• Task item
Each line below that carries the string "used" must appear in the answer.

• Dataset records
===

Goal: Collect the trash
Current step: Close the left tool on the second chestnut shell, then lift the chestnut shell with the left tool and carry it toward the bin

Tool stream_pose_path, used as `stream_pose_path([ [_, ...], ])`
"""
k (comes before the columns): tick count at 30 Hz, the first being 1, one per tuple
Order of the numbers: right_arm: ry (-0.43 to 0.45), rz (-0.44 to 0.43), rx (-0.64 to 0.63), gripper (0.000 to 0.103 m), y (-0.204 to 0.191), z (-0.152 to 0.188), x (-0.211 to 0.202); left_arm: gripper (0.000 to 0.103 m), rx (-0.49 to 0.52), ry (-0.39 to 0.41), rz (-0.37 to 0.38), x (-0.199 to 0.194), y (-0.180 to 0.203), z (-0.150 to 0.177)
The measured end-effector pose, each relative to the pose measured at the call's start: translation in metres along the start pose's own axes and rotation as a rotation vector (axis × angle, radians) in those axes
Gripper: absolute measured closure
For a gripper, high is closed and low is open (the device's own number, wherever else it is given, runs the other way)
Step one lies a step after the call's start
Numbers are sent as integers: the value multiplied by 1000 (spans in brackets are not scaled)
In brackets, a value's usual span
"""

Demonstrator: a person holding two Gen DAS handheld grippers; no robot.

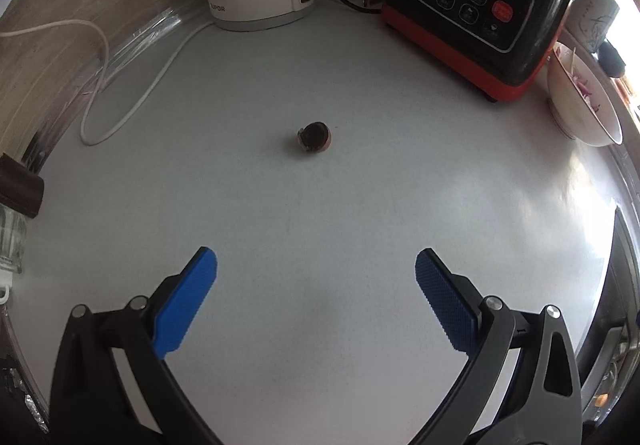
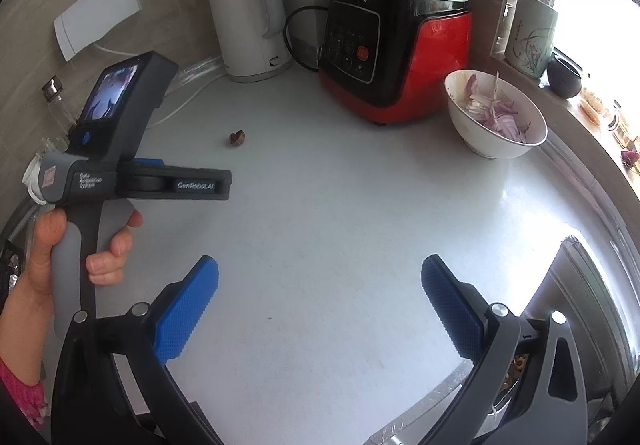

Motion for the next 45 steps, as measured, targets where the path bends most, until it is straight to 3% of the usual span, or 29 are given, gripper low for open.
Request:
stream_pose_path([
  [8,-27,-16,22,2,3,-2,17,8,5,22,1,21,0,-37],
  [16,-48,-29,42,2,9,4,24,8,4,23,-9,41,2,-50],
  [19,-51,-34,43,2,10,6,25,16,13,27,-21,46,4,-51],
  [25,-59,-36,45,2,11,9,28,51,0,13,5,56,5,-54],
  [27,-60,-39,45,2,11,9,29,71,1,18,15,57,6,-57],
  [29,-64,-40,44,2,10,10,30,80,5,22,18,58,8,-60],
  [45,-78,-59,28,2,0,12,37,81,21,92,22,40,10,-53],
])
Point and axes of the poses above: each gripper's, at about its wrist camera, not at the fingertips, and x roughly the way its jaws point, y to its right, z to its underside, the point moved 7 cm from there along x, roughly the way its jaws point, and after that the axes turned 6 degrees about x, right-handed, at the moved point
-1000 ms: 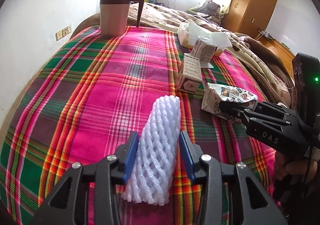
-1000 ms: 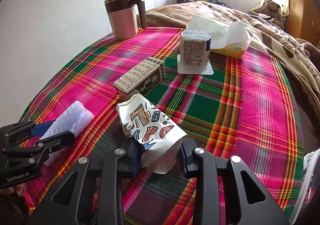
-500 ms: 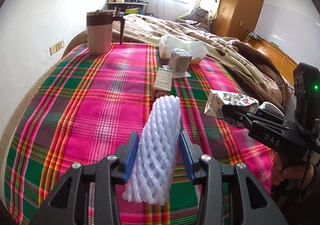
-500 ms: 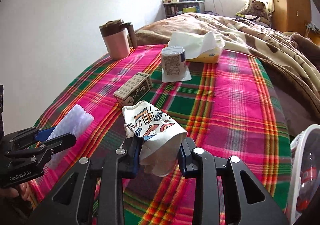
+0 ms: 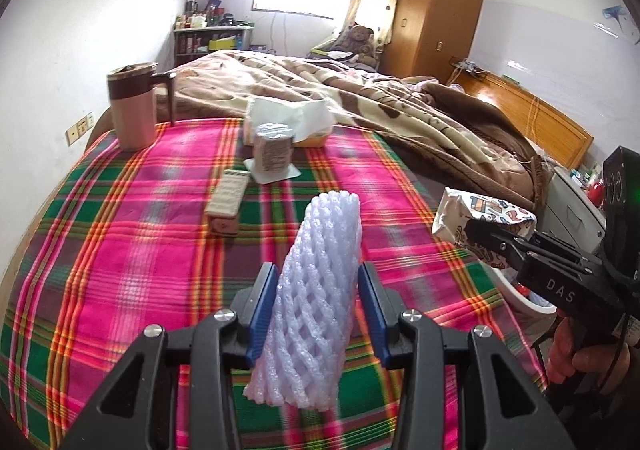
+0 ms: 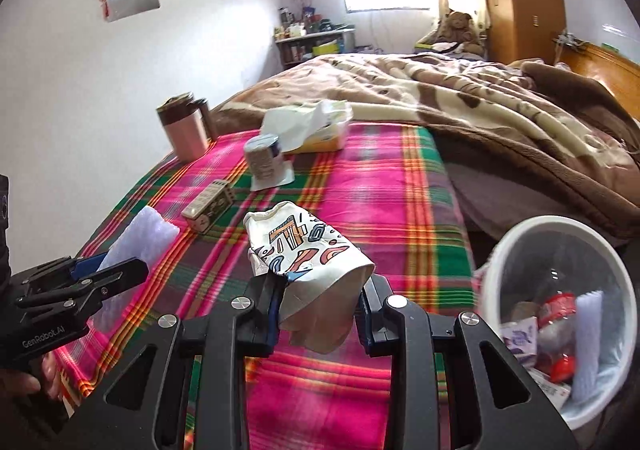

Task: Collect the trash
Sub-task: 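Carry the foam sleeve and patterned paper cup over the white bin, then open both tools to drop the foam sleeve and paper cup into the bin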

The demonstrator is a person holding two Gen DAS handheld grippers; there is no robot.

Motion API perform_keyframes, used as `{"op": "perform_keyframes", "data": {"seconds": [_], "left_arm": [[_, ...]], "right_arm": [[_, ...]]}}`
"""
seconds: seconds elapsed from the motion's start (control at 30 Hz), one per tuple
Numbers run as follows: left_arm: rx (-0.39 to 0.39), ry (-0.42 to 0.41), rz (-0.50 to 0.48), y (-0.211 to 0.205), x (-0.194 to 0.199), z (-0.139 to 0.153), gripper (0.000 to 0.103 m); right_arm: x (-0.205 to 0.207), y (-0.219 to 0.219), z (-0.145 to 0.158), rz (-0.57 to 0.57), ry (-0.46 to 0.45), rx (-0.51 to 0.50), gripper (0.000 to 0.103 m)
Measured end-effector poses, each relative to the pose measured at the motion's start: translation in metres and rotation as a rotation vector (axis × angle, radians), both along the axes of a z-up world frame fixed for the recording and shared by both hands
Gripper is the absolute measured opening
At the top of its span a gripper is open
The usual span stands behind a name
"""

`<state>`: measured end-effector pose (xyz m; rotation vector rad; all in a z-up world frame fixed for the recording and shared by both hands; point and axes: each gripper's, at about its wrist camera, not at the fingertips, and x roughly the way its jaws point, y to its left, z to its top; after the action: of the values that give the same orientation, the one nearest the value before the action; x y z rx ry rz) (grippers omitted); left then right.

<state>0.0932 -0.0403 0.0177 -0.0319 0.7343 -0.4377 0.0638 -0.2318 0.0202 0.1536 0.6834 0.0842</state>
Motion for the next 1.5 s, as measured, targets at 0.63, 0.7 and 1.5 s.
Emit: {"op": "perform_keyframes", "data": {"seconds": [0.63,0.7,1.5], "left_arm": [[0.024,-0.056,-0.177,-0.122,-0.009,0.019,0.043],[0.025,-0.055,-0.197,-0.135,-0.009,0.02,0.043],[0.078,0.02,-0.378,-0.28,-0.003,-0.011,0.044]], "right_arm": [[-0.049,-0.107,0.008,-0.275,-0.028,-0.003,0.031],[-0.053,-0.116,0.008,-0.303,-0.029,-0.007,0.031],[-0.064,-0.204,-0.027,-0.502,0.108,-0.039,0.031]]}}
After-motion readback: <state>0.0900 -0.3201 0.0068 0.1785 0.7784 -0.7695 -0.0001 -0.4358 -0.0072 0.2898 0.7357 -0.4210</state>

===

• Result for this exercise
Tool stream_pose_path, used as `stream_pose_path([ [_, ...], ])`
Motion API perform_keyframes, used as `{"op": "perform_keyframes", "data": {"seconds": [_], "left_arm": [[_, ...]], "right_arm": [[_, ...]]}}`

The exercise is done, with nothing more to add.